▸ **ACTION ITEM**:
An exact reprint of the listing is required, with no pictures included.

▸ **GIVEN MATERIAL**:
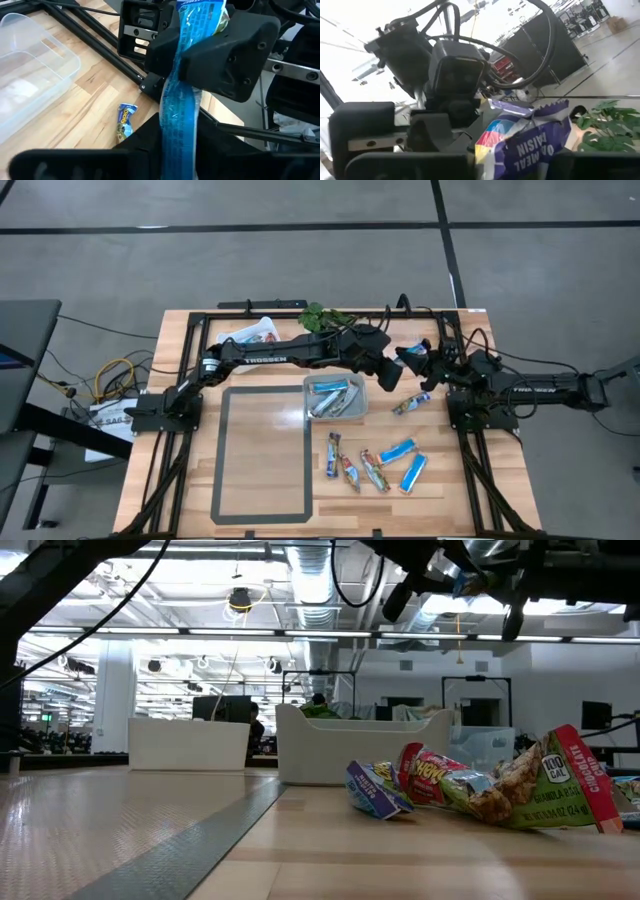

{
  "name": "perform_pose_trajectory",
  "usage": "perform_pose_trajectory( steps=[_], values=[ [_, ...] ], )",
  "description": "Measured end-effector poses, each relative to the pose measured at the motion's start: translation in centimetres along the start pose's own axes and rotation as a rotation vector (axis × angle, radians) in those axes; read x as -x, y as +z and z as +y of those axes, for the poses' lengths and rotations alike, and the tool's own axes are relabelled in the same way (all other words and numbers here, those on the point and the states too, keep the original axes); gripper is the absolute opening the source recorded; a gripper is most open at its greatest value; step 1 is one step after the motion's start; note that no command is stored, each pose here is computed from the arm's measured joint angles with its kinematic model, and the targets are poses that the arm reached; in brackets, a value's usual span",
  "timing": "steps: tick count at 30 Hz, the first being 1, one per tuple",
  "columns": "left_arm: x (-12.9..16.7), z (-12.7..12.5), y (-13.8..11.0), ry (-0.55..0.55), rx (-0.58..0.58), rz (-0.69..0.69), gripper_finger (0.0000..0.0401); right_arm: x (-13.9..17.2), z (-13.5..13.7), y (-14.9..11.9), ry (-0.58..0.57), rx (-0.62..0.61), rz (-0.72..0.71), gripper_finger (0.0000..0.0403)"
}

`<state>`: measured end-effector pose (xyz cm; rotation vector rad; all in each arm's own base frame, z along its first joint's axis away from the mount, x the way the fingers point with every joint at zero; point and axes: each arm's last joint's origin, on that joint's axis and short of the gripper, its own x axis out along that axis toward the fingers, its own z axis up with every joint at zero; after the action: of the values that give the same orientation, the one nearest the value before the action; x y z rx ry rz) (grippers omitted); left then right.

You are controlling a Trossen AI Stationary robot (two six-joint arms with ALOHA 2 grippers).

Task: Pick and place Granola Bars by type
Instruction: Put the blue granola bar into the transparent bin

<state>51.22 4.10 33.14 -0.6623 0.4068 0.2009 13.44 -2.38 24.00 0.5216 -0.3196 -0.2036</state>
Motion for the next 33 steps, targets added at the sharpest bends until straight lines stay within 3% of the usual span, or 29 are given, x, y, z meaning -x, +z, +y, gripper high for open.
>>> perform_pose_trajectory(
  steps=[10, 15, 23, 33],
  values=[
    [0.1, 1.2, -0.4, 0.082, 0.003, 0.084, 0.0199, 0.0, -1.7, -0.6, -0.16, 0.095, 0.076, 0.004],
    [0.2, 1.9, -0.9, 0.131, 0.043, 0.147, 0.0238, 0.2, -3.1, -0.4, -0.313, 0.184, 0.06, 0.004],
    [0.2, 1.6, -1.2, 0.107, 0.059, 0.174, 0.0251, 0.3, -5.9, 0.4, -0.636, 0.267, -0.02, 0.004],
    [0.3, 1.2, -1.6, 0.106, 0.054, 0.19, 0.0251, -0.3, -8.8, -0.4, -0.776, 0.276, 0.075, 0.004]
  ],
)
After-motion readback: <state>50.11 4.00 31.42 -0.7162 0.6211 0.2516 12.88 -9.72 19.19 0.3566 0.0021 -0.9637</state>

▸ **RESULT FOR THIS EXERCISE**:
{
  "name": "perform_pose_trajectory",
  "usage": "perform_pose_trajectory( steps=[_], values=[ [_, ...] ], )",
  "description": "Measured end-effector poses, each relative to the pose measured at the motion's start: translation in centimetres along the start pose's own axes and rotation as a rotation vector (axis × angle, radians) in those axes; read x as -x, y as +z and z as +y of those axes, for the poses' lengths and rotations alike, and the tool's own axes are relabelled in the same way (all other words and numbers here, those on the point and the states too, keep the original axes); gripper is the absolute opening the source recorded; a gripper is most open at its greatest value; step 1 is one step after the motion's start; note that no command is stored, each pose here is computed from the arm's measured joint angles with its kinematic model, and the targets are poses that the arm reached; in brackets, a value's usual span",
  "timing": "steps: tick count at 30 Hz, the first being 1, one per tuple",
  "columns": "left_arm: x (-12.9..16.7), z (-12.7..12.5), y (-13.8..11.0), ry (-0.55..0.55), rx (-0.58..0.58), rz (-0.69..0.69), gripper_finger (0.0000..0.0401); right_arm: x (-13.9..17.2), z (-13.5..13.7), y (-14.9..11.9), ry (-0.58..0.57), rx (-0.62..0.61), rz (-0.72..0.71), gripper_finger (0.0000..0.0403)"
}

`<state>`: measured end-effector pose (xyz cm; rotation vector rad; all in each arm's own base frame, z along its first joint's axis away from the mount, x the way the fingers point with every joint at zero; point and axes: each arm's last joint's origin, on that joint's axis and short of the gripper, its own x axis out along that axis toward the fingers, its own z axis up with every joint at zero; after the action: of the values that give the same orientation, the one nearest the value before the action; x y z rx ry rz) (grippers omitted); left then right.

You are controlling a Trossen AI Stationary robot (two six-joint arms with ALOHA 2 grippers).

Task: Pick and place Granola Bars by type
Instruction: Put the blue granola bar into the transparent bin

<state>51.22 4.10 33.14 -0.6623 0.4068 0.2009 13.44 -2.38 24.00 0.5216 -0.3196 -0.2036</state>
Motion for the next 33 steps, targets added at the sharpest bends until straight lines stay within 3% of the usual span, or 29 are given, x, y, z meaning -x, +z, +y, gripper high for open.
>>> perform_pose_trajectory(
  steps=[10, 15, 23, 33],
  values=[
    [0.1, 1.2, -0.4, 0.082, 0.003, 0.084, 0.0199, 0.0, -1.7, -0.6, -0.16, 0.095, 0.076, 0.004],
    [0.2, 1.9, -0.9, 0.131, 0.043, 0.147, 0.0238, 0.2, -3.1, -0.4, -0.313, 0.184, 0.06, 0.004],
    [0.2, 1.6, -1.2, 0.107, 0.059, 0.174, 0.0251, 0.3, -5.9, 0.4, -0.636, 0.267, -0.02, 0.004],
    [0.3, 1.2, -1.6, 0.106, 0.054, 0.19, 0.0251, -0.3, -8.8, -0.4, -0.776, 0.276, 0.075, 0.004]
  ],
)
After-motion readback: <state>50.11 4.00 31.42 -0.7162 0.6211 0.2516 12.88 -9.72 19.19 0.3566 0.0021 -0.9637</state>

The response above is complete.